Mais il se tut, le commandant avait fait un pas en avant et lentement :

— Vous étiez pardonnée, mon enfant, dès l’instant où la souffrance s’était abattue sur vous. Ne vous préoccupez plus du passé et dites-nous, dites-nous ce que nous pourrions faire pour vous.

Elle bégaya :

— Merci !

Puis avec une énergie, presque avec violence.

— Vous avez pardonné… agissez-en amis…

— Nous sommes prêts.

— Alors tuez-moi… je souffre… je souffre.

Elle se tordit avec désespoir.

Des gouttes de sang coulèrent de la plaie béante qui occupait la place des paupières.

— Ce couteau, ce couteau… retirez-le… ma vie s’envolera avec lui.

Les trois hommes entouraient la claie.

Cette prière affola ces soldats, ce médecin.

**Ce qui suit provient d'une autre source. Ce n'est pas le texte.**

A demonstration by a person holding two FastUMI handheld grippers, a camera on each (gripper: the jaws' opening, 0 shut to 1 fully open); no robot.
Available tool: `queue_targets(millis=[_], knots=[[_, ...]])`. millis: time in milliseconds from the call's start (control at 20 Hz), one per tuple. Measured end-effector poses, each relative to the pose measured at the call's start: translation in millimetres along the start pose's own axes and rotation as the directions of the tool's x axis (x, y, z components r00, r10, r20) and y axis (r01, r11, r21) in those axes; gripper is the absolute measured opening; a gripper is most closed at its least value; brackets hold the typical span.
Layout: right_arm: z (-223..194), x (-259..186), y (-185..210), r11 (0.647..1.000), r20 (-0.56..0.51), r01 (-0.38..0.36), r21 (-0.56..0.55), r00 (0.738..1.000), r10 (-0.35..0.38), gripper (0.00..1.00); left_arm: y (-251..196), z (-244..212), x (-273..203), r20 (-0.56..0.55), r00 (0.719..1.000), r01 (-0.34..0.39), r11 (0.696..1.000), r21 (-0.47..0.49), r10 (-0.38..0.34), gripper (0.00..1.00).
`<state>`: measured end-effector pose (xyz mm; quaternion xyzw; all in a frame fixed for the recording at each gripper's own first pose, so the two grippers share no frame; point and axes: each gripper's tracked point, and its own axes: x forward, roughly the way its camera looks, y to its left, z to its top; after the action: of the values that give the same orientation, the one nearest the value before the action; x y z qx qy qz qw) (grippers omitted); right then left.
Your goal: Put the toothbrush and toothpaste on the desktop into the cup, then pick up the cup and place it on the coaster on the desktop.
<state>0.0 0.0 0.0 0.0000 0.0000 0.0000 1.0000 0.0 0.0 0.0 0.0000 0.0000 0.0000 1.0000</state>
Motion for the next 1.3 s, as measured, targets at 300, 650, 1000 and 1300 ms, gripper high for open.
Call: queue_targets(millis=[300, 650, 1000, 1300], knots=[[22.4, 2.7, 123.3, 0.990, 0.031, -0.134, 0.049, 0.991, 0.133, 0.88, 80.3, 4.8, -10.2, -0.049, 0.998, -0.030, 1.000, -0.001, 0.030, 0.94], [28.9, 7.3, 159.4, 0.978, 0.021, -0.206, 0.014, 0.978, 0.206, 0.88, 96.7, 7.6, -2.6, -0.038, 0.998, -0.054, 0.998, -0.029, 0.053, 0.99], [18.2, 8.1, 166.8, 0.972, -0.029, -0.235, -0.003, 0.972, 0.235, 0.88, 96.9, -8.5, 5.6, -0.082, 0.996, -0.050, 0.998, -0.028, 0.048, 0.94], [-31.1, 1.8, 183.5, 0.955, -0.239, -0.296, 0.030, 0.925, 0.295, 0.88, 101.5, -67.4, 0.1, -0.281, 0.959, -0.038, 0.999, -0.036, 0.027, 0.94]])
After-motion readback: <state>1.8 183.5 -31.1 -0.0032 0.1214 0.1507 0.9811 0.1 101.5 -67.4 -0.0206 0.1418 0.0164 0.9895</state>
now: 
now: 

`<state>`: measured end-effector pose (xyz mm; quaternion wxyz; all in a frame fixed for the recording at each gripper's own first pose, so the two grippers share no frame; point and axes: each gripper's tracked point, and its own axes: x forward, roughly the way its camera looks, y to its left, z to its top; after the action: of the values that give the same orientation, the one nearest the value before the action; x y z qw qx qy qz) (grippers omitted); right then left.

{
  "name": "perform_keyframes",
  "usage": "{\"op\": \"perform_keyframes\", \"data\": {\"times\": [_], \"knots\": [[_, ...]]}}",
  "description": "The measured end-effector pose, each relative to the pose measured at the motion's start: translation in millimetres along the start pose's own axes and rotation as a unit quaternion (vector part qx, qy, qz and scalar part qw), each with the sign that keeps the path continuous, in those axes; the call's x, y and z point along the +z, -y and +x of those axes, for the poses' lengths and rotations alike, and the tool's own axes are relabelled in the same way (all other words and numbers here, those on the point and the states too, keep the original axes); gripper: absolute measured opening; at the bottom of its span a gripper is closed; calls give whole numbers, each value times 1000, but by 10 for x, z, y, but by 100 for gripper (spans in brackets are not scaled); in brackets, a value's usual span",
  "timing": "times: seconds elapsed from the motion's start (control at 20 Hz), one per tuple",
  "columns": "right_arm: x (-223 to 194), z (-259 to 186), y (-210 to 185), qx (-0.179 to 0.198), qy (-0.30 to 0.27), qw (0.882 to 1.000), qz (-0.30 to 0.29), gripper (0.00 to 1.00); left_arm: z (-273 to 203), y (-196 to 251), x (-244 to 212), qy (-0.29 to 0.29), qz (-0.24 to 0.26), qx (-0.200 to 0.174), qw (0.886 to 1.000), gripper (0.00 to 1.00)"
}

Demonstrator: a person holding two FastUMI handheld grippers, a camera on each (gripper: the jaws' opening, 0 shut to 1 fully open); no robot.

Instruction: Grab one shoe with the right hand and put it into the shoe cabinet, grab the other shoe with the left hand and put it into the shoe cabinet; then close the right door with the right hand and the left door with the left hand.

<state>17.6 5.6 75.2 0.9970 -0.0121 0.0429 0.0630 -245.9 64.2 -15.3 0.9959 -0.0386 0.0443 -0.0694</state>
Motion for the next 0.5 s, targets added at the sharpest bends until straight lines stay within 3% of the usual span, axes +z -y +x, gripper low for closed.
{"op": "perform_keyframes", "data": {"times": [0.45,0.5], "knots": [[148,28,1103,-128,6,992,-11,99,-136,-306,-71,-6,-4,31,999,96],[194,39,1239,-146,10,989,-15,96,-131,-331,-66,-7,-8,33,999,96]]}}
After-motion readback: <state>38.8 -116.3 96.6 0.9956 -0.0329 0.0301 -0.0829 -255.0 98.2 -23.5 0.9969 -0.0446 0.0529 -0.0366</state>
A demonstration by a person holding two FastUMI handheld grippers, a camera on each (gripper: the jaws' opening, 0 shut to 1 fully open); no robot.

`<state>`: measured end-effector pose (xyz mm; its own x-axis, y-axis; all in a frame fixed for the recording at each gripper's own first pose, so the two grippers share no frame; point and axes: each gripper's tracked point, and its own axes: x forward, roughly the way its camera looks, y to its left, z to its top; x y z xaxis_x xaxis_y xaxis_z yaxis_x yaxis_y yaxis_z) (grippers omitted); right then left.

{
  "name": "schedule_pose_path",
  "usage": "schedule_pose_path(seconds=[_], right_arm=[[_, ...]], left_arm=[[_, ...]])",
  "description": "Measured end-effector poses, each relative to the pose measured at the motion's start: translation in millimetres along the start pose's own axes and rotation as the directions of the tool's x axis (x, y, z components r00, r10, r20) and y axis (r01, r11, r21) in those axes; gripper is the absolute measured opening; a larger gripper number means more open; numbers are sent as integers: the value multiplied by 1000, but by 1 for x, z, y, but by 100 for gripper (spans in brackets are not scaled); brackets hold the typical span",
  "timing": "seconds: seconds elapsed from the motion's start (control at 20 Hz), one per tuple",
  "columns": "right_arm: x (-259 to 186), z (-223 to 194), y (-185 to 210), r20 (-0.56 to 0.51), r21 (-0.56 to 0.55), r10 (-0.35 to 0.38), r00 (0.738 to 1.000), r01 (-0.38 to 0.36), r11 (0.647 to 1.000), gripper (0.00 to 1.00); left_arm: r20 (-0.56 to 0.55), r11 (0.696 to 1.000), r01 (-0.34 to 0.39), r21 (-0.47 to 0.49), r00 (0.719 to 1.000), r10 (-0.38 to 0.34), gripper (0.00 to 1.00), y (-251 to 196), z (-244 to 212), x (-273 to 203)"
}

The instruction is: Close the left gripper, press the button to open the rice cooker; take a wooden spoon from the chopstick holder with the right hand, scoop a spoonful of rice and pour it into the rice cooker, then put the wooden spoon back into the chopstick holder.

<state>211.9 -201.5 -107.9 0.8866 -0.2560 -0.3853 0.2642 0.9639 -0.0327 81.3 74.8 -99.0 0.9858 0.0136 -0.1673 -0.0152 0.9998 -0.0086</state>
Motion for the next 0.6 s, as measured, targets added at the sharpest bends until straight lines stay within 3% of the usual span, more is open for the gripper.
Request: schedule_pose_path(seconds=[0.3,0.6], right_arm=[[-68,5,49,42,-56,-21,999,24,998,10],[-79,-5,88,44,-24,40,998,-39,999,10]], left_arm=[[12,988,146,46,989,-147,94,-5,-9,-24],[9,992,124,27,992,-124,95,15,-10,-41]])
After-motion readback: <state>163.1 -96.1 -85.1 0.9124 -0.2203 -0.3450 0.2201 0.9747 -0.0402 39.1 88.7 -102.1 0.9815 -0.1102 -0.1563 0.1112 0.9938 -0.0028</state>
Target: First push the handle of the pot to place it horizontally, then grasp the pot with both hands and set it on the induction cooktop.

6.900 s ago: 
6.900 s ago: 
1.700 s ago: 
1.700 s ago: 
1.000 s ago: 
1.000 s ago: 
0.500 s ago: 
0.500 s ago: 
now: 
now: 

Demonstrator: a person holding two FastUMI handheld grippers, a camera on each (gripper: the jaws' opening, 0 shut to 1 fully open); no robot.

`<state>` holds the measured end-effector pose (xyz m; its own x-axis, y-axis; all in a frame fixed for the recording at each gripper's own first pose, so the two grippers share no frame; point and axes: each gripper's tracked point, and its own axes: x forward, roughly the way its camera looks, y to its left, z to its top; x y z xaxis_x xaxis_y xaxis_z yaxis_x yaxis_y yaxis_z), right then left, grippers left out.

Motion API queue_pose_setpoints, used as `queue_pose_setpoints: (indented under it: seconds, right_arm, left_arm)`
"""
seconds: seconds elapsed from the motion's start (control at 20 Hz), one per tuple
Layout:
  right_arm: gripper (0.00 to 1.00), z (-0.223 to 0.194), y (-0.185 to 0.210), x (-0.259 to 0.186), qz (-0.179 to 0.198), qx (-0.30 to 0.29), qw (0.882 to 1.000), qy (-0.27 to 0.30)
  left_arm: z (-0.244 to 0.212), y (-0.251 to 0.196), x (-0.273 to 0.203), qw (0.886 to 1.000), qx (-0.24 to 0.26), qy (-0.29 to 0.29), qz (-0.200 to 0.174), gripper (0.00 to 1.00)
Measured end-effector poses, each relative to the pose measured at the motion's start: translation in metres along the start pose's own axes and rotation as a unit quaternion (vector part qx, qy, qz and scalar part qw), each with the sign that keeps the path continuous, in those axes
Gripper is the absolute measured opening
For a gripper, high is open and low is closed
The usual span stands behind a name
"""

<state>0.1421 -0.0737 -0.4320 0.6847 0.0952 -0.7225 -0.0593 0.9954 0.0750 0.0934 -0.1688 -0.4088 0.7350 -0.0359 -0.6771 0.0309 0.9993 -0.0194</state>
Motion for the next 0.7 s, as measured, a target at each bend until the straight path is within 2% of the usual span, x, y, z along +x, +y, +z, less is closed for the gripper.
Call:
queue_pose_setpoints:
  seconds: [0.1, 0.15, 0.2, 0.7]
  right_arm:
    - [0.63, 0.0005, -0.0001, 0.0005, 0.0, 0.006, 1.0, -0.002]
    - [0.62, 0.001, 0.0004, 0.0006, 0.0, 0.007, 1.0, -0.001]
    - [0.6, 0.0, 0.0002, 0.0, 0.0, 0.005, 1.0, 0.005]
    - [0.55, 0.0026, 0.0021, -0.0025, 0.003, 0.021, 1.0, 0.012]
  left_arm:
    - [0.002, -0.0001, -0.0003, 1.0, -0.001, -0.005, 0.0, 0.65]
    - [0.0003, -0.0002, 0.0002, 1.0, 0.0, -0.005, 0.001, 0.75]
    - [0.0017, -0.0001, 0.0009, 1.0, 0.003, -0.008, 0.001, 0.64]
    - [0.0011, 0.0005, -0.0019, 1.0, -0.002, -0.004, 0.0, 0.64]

L’un d’eux exauça-t-il le suprême vœu de cette martyre, que la science se déclarait impuissante à guérir.

Ou bien le mouvement de la moribonde fut-il seul cause de la chute de l’arme.

Toujours est-il que le contenu glissa hors de la blessure et tomba sur la claie auprès de miss Jane.

Celle-ci poussa un profond soupir, jeta dans un souffle :

— Merci !

Puis elle demeura immobile, une mousse rosée coulant lentement de ses lèvres disjointes.

Elle avait fini de souffrir.

. . . . . . . . . . . . . . . . . . . .

La colonne expéditionnaire campa au milieu des ruines du village.

Une escouade avait creusé en hâte une fosse profonde et les derniers honneurs avaient été rendus aux agents anglais[2].

Le lendemain, de grand matin, on reprenait le chemin du poste de Baguessé, où l’on rentrait, le soir même, au milieu des acclamations des porteurs et des Soudanais qui étaient restés à la garde du fortin.

  1. Rapport S.-T. Talmans ; lu et commenté dans une conférence de la Société Skye-Sea-Land.
  2. Le rapport Talmans contient ici quelques phrases élogieuses à l’adresse des Français. Ce sont les seules, il est juste de les signaler.